> [Instructions to follow]
Recreate the listing that follows line for line, without pictures.

> [Dataset content]
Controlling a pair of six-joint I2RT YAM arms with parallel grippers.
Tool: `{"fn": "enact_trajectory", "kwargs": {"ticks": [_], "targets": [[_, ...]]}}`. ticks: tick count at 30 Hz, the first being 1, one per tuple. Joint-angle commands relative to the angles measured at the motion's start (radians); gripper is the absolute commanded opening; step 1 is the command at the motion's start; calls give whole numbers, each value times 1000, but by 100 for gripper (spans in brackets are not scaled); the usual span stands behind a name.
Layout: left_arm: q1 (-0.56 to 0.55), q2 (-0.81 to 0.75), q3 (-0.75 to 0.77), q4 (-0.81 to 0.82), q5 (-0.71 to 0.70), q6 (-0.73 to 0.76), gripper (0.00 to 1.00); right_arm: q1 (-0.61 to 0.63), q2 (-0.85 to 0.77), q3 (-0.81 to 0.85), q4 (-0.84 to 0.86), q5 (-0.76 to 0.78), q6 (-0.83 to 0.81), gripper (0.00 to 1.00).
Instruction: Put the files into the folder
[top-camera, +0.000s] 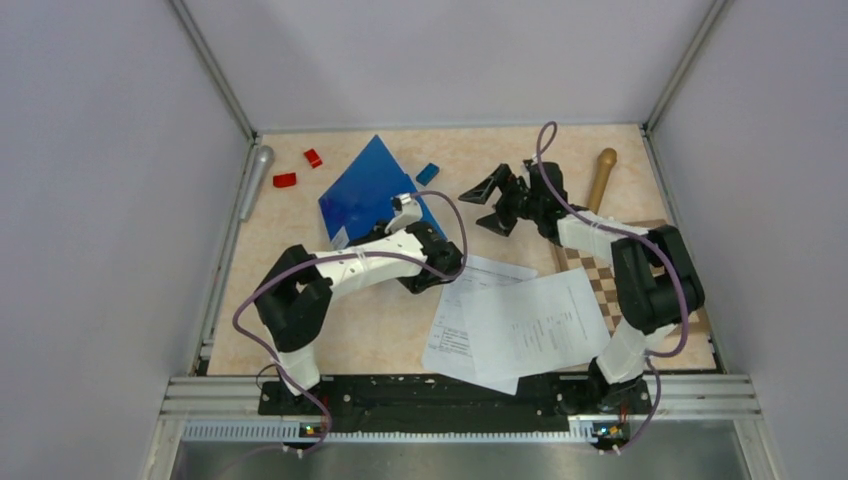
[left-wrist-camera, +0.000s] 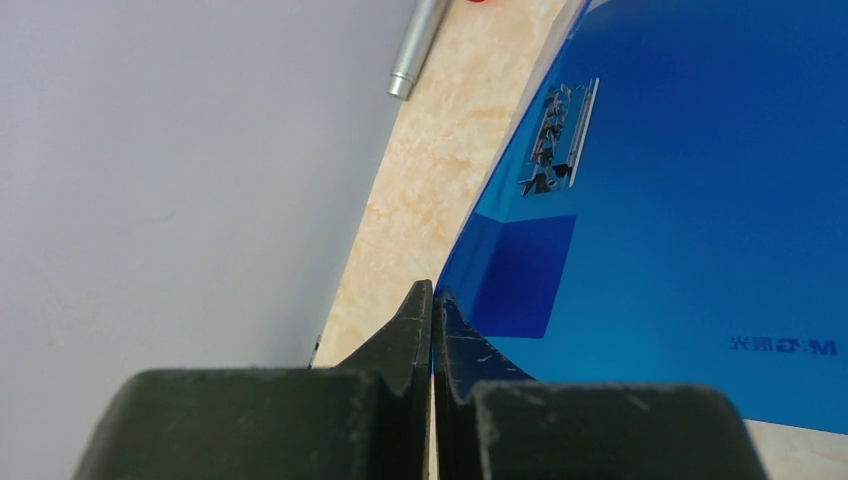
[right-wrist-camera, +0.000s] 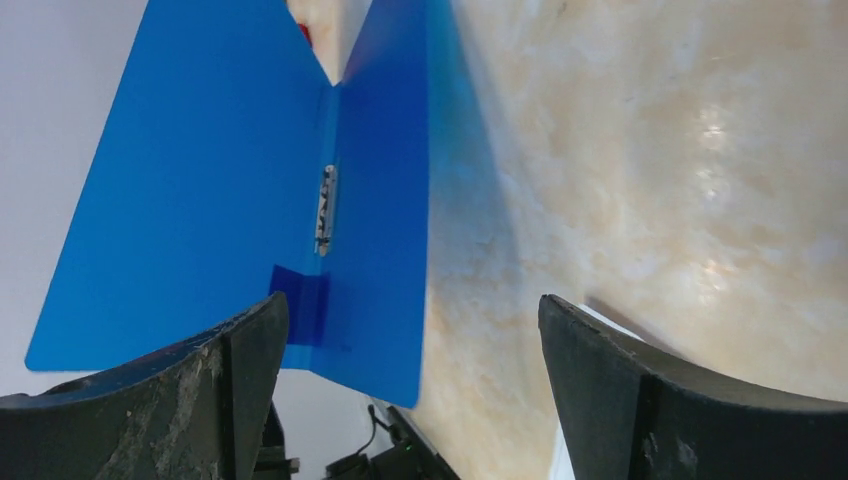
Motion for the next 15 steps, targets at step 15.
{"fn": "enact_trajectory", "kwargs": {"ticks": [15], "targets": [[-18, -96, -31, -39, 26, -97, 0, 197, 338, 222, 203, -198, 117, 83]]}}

> [Result below]
Controlling a pair of six-joint I2RT YAM arms with parallel grippers.
Tool: `{"fn": "enact_trajectory", "kwargs": {"ticks": [_], "targets": [[_, ...]]}}`. ticks: tick count at 30 Hz, the first being 1, one per tuple. Joint-angle commands relative to the angles measured at the motion's start (radians); gripper is the absolute commanded opening; step 1 is the command at the motion's start; calls give whole numbers, each value times 1000, but by 100 for gripper (spans in brackets are not scaled); the usual span stands behind a name.
Layout: left_arm: q1 (-0.56 to 0.55), q2 (-0.81 to 0.75), q3 (-0.75 to 0.77), q4 (-0.81 to 0.82), q5 (-0.71 to 0.70), q6 (-0.73 to 0.76), gripper (0.00 to 1.00); right_arm: q1 (-0.61 to 0.63), q2 (-0.85 to 0.77), q3 (-0.81 to 0.85), q4 (-0.84 to 0.86), q5 (-0.76 to 0.78), q6 (-0.83 to 0.81), gripper (0.00 to 1.00).
Instruction: Put the files into the folder
[top-camera, +0.000s] 
[left-wrist-camera, +0.000s] 
[right-wrist-camera, +0.000s] 
Motion for the next 15 steps, targets at step 15.
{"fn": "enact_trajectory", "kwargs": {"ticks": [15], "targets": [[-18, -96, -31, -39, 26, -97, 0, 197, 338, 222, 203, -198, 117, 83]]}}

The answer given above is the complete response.